**What is expected**.
Pictures excluded, output the lines of the data below between the one holding "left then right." and the one holding "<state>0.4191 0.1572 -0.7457", inclusive, exactly as they stand.

**Records provided**.

◆ ◆ ◆ ◆ ◆ ◆ ◆

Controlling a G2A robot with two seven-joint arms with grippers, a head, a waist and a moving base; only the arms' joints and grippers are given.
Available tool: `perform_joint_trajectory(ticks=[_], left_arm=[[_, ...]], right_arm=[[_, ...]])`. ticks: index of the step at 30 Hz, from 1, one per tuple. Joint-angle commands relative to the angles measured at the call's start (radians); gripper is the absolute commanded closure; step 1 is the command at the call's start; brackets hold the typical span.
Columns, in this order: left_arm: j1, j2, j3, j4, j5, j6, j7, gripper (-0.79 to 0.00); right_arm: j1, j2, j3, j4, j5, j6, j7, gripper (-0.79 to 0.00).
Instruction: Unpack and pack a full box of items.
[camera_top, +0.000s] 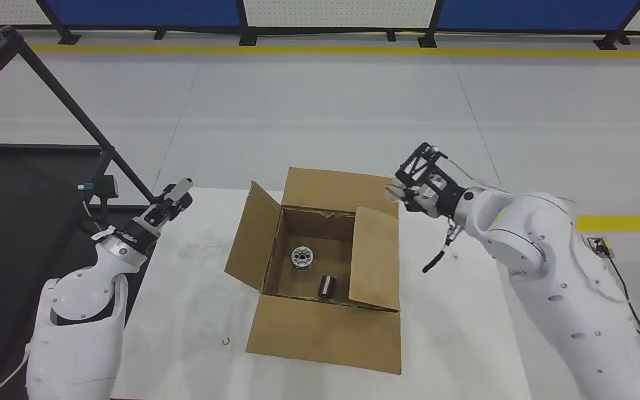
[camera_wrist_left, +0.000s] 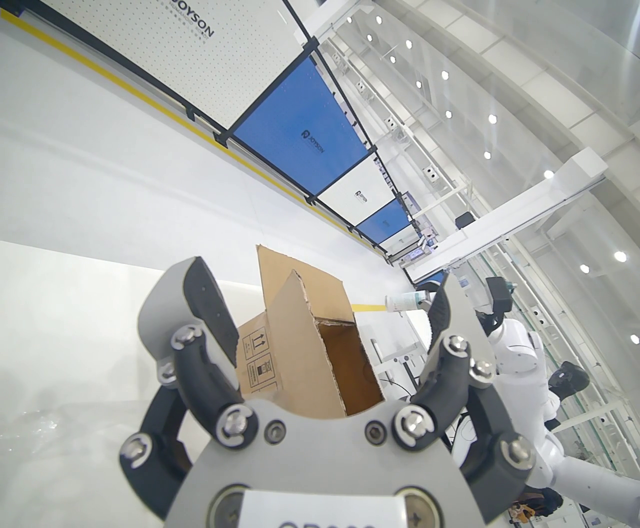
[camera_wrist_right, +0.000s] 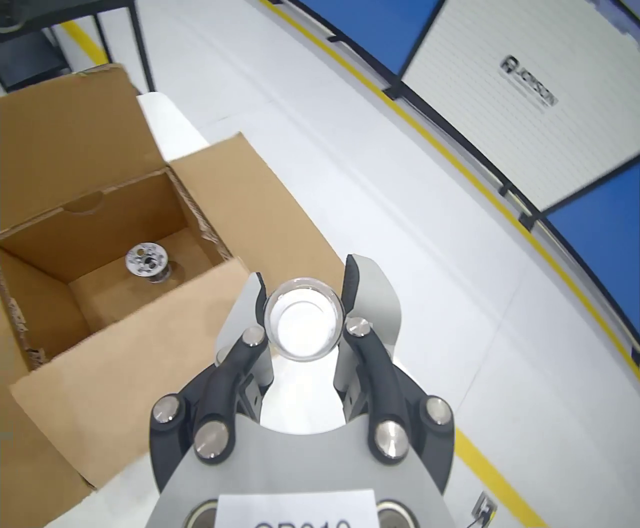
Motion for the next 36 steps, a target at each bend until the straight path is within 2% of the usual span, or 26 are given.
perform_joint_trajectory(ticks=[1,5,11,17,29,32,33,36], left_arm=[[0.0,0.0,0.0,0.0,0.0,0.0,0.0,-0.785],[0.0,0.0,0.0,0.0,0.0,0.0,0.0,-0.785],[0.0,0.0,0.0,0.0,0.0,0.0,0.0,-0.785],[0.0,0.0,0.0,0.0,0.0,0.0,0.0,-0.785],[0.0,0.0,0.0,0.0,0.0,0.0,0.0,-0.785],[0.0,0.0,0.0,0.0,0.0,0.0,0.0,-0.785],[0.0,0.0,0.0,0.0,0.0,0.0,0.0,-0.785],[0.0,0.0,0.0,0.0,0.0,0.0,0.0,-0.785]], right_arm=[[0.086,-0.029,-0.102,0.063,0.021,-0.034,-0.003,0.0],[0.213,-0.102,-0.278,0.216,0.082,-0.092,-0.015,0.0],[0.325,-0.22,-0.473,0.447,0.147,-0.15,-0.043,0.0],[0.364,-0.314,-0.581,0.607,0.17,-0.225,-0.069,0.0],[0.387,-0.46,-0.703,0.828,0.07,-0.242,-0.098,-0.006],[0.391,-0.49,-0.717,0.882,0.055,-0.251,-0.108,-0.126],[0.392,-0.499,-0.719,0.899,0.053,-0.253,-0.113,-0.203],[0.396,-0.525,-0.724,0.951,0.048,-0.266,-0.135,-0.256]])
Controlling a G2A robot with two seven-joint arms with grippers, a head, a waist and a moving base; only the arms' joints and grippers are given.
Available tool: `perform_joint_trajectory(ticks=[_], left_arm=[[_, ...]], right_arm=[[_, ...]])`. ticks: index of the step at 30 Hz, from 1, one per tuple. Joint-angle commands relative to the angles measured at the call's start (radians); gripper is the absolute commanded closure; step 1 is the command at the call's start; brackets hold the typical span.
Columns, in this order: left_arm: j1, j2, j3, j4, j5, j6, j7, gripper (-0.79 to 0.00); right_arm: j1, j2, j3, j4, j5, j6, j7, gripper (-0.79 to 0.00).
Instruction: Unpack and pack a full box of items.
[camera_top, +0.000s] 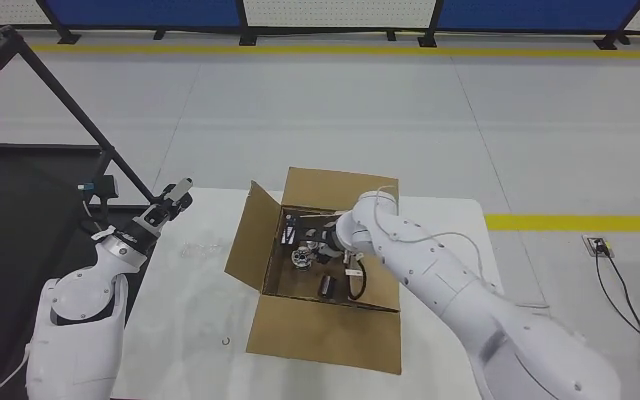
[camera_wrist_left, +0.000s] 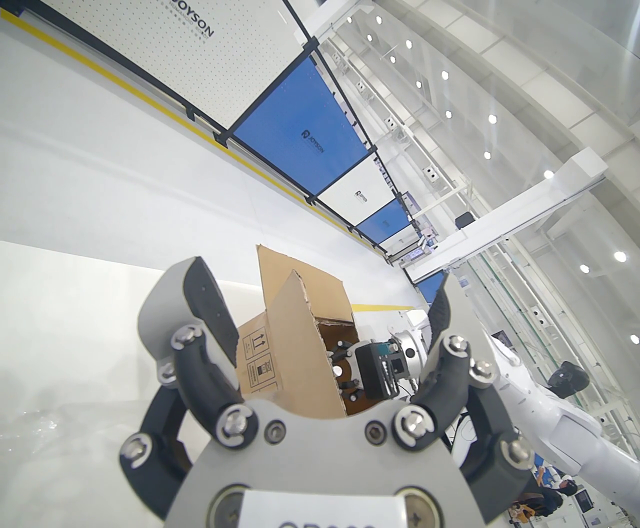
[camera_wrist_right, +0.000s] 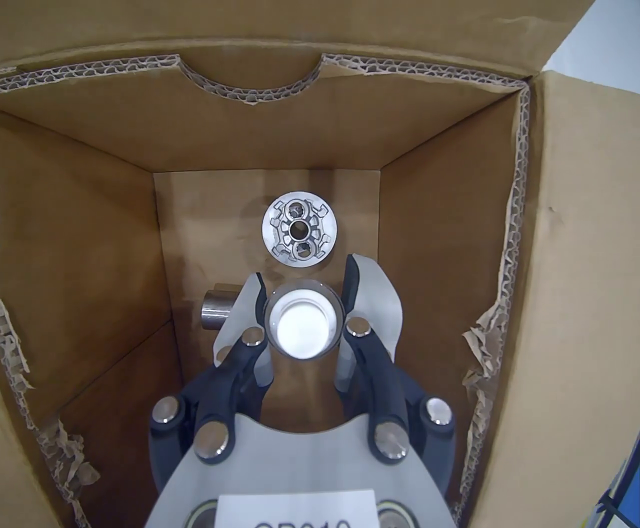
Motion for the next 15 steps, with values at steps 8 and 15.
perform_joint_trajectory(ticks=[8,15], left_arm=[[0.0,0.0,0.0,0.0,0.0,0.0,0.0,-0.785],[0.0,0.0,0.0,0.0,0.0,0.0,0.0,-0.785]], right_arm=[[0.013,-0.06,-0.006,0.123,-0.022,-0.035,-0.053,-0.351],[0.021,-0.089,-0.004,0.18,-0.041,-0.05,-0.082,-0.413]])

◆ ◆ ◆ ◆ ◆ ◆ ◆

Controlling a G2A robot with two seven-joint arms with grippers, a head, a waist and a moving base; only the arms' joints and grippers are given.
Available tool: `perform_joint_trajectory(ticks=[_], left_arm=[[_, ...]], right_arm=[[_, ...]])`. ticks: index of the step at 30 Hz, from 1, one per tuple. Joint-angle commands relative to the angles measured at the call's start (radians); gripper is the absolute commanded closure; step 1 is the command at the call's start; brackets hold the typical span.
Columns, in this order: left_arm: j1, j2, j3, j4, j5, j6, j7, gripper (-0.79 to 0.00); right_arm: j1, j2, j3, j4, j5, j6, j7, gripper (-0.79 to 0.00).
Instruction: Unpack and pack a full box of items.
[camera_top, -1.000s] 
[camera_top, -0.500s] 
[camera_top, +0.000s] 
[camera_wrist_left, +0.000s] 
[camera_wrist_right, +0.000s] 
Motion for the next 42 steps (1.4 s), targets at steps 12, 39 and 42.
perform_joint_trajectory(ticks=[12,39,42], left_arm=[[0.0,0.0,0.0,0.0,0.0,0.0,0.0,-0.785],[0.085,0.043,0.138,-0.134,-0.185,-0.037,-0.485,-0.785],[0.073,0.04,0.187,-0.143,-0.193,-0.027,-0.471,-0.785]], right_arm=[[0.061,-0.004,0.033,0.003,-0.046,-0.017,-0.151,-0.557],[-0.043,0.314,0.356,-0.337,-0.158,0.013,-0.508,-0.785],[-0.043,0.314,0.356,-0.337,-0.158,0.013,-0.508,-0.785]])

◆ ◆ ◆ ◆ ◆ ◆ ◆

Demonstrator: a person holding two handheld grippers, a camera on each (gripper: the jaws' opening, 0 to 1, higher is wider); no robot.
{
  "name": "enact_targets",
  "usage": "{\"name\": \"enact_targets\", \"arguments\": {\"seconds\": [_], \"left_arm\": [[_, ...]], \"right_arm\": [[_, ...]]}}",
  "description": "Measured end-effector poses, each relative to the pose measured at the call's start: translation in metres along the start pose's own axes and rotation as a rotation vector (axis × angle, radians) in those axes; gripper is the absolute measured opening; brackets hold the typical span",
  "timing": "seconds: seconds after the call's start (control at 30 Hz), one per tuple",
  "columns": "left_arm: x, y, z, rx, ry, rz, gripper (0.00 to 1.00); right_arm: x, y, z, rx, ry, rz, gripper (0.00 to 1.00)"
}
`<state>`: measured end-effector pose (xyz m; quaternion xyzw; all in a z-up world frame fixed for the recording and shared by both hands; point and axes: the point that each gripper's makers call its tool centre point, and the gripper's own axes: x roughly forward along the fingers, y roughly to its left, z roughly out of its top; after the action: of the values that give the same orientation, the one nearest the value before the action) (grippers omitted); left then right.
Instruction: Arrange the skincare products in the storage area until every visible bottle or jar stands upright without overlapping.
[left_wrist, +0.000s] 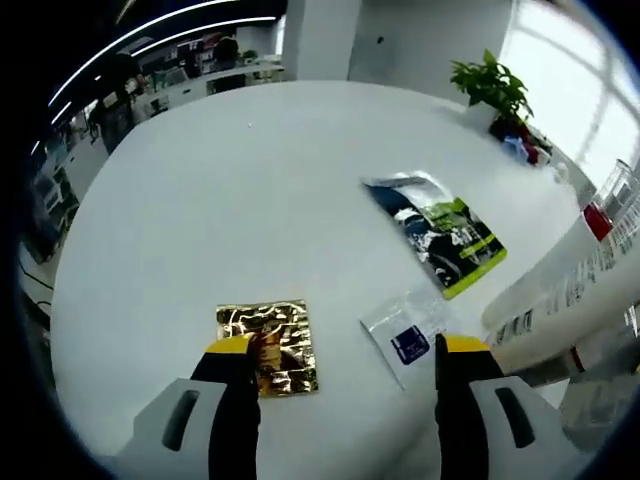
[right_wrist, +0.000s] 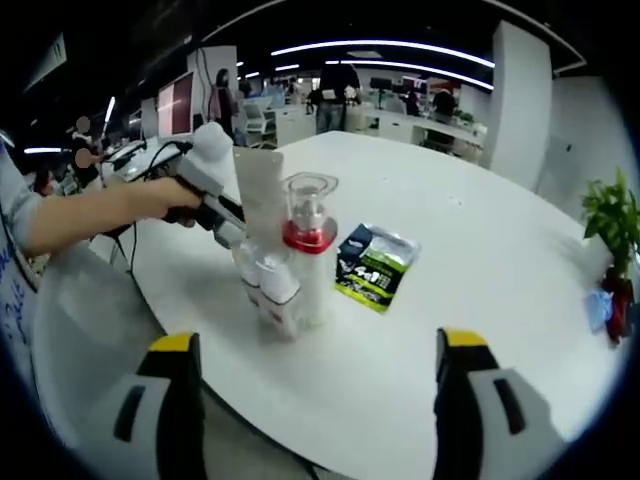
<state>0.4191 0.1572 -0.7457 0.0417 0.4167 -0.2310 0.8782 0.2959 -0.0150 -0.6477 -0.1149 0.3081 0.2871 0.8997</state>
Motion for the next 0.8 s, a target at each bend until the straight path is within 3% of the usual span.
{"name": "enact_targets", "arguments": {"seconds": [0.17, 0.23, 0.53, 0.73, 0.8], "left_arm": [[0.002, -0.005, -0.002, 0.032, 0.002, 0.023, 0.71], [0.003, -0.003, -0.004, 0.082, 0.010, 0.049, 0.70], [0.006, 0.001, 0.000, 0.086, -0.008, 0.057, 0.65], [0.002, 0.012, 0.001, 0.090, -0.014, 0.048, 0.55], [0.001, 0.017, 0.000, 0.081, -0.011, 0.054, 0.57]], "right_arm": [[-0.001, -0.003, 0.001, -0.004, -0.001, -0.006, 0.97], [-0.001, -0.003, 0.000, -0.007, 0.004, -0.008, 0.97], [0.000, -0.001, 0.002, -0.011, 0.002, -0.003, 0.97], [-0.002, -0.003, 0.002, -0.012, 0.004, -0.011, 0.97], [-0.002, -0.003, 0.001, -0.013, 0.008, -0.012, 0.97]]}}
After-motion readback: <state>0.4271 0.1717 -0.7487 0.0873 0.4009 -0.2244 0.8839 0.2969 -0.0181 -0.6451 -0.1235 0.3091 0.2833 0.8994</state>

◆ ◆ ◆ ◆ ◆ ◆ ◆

**Expected answer**.
`<state>`: measured end-effector pose (xyz m; quaternion xyzw; all in a z-up world frame fixed for the recording and shared by both hands; point and axes: the point that each gripper's makers call its tool centre point, and the gripper's own axes: x roughly forward along the fingers, y roughly to its left, z roughly out of its top; after the action: of the values that give the same orientation, the one nearest the value before the action) (grippers omitted); left then right.
Instruction: Arrange the skincare products in the storage area until every visible bottle or jar stands upright without overlapping.
[left_wrist, +0.000s] 
[right_wrist, +0.000s] 
<state>0.4191 0.1572 -0.7457 0.0417 0.4167 -0.2310 0.8782 0.2959 -0.0150 -0.6477 -0.1149 0.3081 0.2871 0.8997</state>

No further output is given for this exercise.